## Work instructions
In the listing that follows, locate the line containing "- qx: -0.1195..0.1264" and the line containing "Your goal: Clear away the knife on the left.". Retype exactly those two lines and every line between them, and nothing more.

## Records supplied

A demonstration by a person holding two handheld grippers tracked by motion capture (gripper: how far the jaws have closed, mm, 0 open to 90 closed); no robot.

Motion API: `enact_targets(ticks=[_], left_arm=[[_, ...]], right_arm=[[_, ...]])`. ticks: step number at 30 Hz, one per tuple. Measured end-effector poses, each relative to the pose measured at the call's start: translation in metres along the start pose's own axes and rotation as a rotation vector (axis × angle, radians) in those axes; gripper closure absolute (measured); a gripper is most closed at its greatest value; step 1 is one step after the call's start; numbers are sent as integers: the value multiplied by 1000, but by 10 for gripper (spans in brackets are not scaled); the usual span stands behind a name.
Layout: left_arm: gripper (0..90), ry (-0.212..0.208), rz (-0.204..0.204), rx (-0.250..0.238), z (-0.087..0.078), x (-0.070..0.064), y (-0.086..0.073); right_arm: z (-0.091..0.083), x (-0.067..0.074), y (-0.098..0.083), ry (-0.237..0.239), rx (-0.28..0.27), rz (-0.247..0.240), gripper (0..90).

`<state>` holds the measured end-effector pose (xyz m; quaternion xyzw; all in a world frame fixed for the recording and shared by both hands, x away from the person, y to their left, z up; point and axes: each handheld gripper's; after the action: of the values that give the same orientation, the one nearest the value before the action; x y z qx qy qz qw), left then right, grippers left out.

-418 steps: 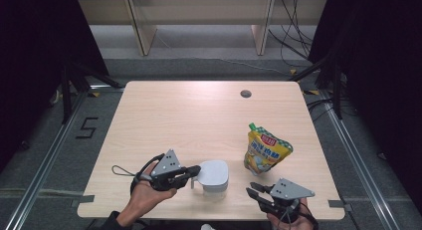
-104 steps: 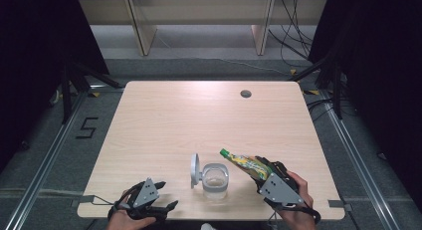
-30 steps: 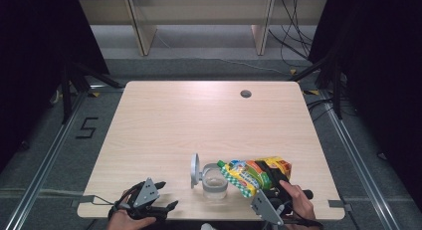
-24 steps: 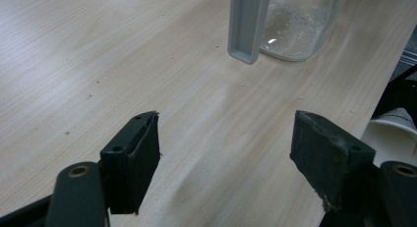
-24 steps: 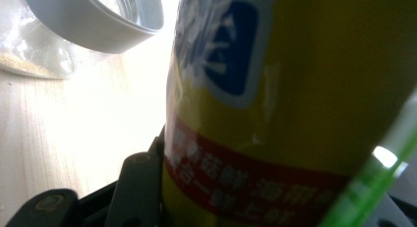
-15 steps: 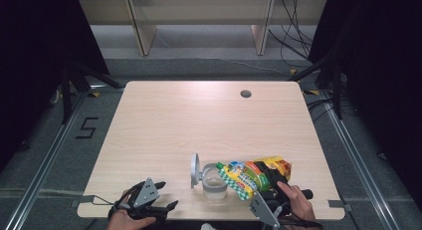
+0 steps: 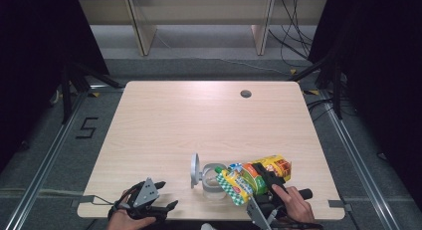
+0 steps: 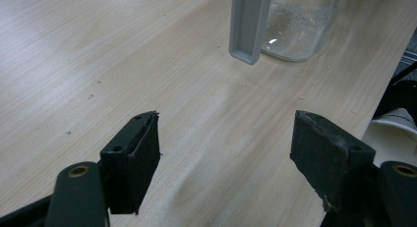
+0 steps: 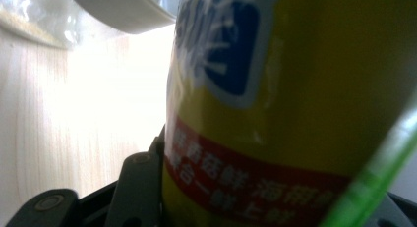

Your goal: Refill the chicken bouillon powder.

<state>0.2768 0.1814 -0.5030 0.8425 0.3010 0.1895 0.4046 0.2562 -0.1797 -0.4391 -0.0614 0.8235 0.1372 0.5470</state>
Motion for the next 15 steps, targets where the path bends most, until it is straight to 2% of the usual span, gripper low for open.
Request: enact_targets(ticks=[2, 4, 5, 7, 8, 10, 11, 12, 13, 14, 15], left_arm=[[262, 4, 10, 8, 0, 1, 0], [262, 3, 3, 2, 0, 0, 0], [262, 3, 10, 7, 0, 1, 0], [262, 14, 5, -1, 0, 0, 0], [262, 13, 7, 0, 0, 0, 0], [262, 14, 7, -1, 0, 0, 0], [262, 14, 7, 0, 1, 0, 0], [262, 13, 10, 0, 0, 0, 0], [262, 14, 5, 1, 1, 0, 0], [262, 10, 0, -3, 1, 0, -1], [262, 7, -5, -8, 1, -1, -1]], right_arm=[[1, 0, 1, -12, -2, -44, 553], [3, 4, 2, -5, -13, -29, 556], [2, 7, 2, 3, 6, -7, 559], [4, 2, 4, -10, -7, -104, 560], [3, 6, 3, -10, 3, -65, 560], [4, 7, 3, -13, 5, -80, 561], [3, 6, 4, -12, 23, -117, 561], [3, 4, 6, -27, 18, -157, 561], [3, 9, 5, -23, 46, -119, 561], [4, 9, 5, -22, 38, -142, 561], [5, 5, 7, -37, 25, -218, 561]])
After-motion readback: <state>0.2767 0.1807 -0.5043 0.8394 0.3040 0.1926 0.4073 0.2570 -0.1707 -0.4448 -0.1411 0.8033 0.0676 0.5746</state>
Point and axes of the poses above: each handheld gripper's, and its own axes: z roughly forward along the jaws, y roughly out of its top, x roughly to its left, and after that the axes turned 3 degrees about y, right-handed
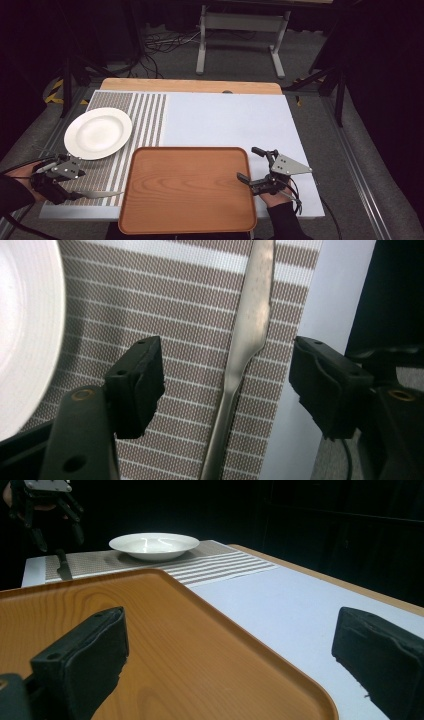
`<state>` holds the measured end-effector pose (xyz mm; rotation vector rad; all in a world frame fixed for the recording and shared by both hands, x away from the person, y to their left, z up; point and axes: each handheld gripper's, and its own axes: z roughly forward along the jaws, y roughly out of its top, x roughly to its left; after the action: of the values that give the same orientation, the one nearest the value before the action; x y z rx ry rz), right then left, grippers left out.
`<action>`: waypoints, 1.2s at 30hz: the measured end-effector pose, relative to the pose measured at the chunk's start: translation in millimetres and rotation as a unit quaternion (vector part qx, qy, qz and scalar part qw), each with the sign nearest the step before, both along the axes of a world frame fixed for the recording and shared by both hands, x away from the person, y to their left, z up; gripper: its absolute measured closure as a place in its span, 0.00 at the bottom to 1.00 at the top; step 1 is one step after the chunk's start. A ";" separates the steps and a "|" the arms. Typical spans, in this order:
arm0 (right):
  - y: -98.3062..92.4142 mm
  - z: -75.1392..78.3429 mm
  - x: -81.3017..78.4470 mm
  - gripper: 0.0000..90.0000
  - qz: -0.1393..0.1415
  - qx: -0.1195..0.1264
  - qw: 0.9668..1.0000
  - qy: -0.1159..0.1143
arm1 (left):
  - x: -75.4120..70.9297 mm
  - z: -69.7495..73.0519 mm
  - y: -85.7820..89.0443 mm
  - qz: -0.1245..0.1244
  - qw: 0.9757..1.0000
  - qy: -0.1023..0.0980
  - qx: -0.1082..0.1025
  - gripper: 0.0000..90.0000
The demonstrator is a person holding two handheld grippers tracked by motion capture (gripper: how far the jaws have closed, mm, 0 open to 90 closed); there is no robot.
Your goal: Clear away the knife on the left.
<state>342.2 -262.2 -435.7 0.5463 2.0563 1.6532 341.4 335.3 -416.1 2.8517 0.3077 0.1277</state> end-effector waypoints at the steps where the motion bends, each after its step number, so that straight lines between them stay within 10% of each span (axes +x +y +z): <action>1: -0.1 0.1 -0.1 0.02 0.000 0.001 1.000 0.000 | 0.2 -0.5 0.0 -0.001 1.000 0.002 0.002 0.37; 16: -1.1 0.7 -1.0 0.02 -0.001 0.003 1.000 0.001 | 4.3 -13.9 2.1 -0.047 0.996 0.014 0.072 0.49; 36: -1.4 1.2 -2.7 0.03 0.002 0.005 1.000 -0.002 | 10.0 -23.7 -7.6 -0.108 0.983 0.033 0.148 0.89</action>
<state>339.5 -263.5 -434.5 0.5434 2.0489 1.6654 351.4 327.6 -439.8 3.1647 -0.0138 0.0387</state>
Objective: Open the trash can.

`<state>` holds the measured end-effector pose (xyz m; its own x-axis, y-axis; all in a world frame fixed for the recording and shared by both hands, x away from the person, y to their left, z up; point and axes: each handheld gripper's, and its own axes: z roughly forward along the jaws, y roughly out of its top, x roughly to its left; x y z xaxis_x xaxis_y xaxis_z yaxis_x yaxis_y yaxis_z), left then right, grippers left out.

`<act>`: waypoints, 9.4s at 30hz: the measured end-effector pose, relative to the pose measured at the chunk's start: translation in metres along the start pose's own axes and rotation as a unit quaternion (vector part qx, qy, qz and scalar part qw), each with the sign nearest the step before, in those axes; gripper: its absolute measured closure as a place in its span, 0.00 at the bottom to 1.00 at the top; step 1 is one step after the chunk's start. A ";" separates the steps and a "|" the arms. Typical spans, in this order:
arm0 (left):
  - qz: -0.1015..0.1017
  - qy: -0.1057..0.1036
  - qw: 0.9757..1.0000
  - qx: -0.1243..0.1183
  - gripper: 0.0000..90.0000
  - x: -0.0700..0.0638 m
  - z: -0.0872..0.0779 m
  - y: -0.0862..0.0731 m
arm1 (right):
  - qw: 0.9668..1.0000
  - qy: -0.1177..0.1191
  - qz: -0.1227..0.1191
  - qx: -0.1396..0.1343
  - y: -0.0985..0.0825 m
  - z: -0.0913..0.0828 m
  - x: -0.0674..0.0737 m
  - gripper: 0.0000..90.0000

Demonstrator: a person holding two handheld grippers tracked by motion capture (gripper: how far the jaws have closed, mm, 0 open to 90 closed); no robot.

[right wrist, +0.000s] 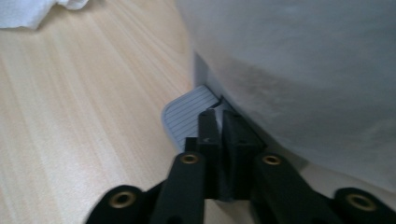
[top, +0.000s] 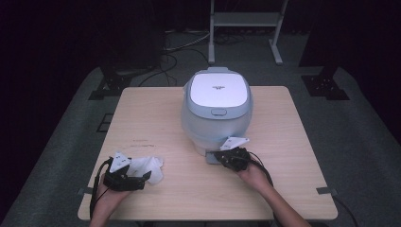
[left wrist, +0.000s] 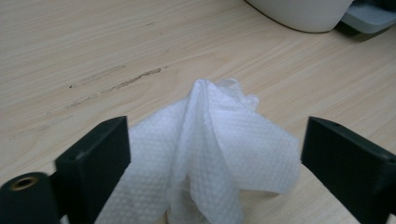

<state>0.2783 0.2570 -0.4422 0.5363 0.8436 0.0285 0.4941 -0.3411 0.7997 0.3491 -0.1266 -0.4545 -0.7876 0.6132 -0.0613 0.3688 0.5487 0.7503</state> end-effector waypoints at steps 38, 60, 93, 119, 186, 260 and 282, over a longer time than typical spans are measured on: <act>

## Response to this exercise
  - qx: -0.1195..0.1264
  - qw: 0.9668..1.0000
  - qy: -0.1159..0.1143
arm1 (left):
  - x: -75.4120..70.9297 mm
  - z: -69.7495..73.0519 mm
  - y: -85.7820..89.0443 mm
  - qz: -0.1245..0.1244
  - qw: 0.9757..1.0000
  - qy: -0.1023..0.0980
  - qx: -0.1082..0.1025
  - gripper: 0.0000..90.0000
The demonstrator is a person holding two handheld grippers tracked by motion capture (gripper: how far the jaws have closed, mm, 0 open to 90 closed); there is no robot.
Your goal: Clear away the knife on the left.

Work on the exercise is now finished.